Because the base emitter voltage of Q618 is always 0.7 volts (nominally), the current through the 681 Ohm resistor (R646) is always about 1 mA. Assuming the base current in Q618 is negligible, this means that the current in the resistor stack is also always about 1 mA. And this means that as the value of the pot changes, the voltage drop across the stack will change. So, when the pot is at zero, the drop across the resistor stack will be .001(1820+681)=2.5 volts, and when the pot is at max, the drop will be .001(2200+1820+681)=4.7 volts.
It also means that the current in Q618 is always fixed as well. Since the voltage drop across R646 (the 681 ohm resistor is the same, and the current through Q618 is constant, that means that the base current in Q618 is also constant, even if the resistance of the pot changes. to accommodate that, the voltage at the collector of Q614 must change as the pot resistance changes.
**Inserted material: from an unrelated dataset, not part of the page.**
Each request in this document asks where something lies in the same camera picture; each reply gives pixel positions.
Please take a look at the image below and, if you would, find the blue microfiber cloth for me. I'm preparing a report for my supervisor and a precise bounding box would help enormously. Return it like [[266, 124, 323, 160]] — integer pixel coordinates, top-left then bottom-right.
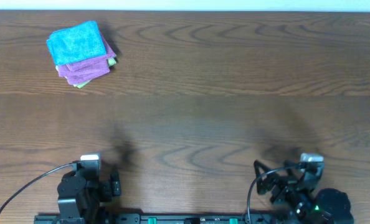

And as the overall equivalent resistance of the resistor stack and Q618 change, the voltage at the collector of Q616 must also change (to keep the current constant).
Exactly how they change is not completely clear to me because the current flow through Q618 and the resistor stack are interdependent.
in a correctly balanced circuit, the input to R648 and R650 should be 1.7 and -1.7 volts respectively. If that is not the case, then the problem is upstream.
Two points:
1) my experience with previous owners is that many of them just fart around trying stuff and in the process end up making things worse. My first 565 had all manner of weird "fixes" that I had to undo before I could even start to get a handle on what was wrong with the amp. So, putting it back to original is a good place to start. Check for leaking electrolytic caps, cold slider joints, fried traces, burnt resistors, etc. I use a nice LED magnifying lamp to inspect the boards and the parts.
2) Caps C611/C612 are not bypass or filter caps, they are coupling caps. they pass the audio signal from one circuit to another while shielding the two circuits from their different DC bias points. If one of them is leaking (as in it has some finite resistance at DC), that will throw off the bias circuit. Probably unlikely, but something to check by lifting one lead and testing its resistance.